● **PROMPT**
Return, exactly and with nothing added, the line with "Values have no" together with all lines after it through the end of the data below. No pictures belong in the copy.

● **COLLECTED DATA**
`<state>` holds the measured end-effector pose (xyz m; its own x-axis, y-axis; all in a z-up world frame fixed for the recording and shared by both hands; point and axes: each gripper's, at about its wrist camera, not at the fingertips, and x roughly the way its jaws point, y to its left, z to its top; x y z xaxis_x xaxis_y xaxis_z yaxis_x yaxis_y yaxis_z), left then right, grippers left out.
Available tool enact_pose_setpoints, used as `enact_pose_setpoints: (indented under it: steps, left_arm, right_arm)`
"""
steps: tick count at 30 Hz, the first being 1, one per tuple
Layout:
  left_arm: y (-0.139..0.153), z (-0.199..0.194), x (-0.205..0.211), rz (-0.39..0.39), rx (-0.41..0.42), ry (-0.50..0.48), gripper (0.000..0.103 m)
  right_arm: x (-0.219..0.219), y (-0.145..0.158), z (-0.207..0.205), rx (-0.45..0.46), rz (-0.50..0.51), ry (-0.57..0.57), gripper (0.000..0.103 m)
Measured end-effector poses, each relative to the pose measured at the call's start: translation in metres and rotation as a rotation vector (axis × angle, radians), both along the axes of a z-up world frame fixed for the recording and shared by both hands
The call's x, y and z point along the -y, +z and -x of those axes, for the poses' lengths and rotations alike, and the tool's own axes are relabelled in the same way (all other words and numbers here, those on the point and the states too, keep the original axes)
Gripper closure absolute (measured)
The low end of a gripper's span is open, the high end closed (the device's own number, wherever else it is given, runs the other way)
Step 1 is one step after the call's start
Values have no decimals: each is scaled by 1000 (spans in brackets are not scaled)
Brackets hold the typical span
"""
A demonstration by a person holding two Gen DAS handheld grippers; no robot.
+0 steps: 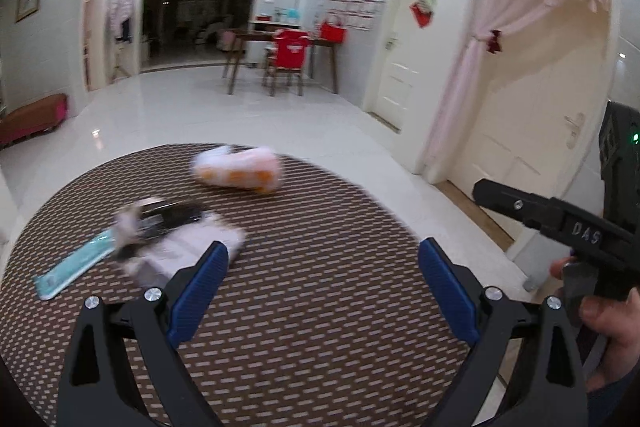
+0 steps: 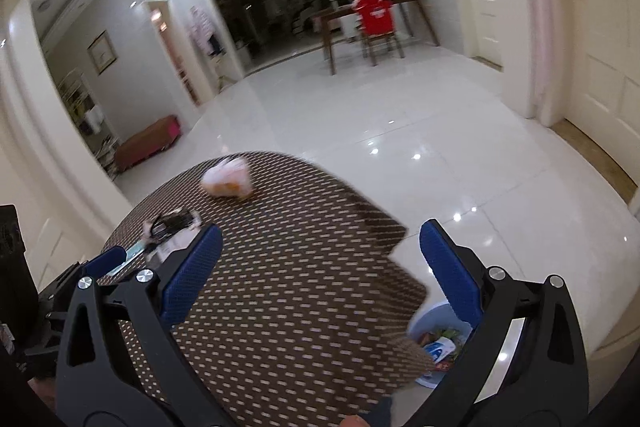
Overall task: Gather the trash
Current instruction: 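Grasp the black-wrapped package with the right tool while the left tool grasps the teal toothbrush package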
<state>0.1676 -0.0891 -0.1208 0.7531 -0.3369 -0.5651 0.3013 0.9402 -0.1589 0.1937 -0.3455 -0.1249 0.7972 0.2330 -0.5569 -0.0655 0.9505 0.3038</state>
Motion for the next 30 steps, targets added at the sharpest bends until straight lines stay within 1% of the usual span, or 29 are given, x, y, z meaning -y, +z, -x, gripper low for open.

● **TASK RESPONSE**
Values have no decimals: each is scaled by 1000 (spans in brackets are not scaled)
Brackets hold the typical span
"""
A demonstration by a person holding two Gen DAS handheld grippers; no robot.
+0 steps: 
+0 steps: 
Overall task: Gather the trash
Current instruction: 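Grasp the black-wrapped package with the right tool while the left tool grasps the teal toothbrush package
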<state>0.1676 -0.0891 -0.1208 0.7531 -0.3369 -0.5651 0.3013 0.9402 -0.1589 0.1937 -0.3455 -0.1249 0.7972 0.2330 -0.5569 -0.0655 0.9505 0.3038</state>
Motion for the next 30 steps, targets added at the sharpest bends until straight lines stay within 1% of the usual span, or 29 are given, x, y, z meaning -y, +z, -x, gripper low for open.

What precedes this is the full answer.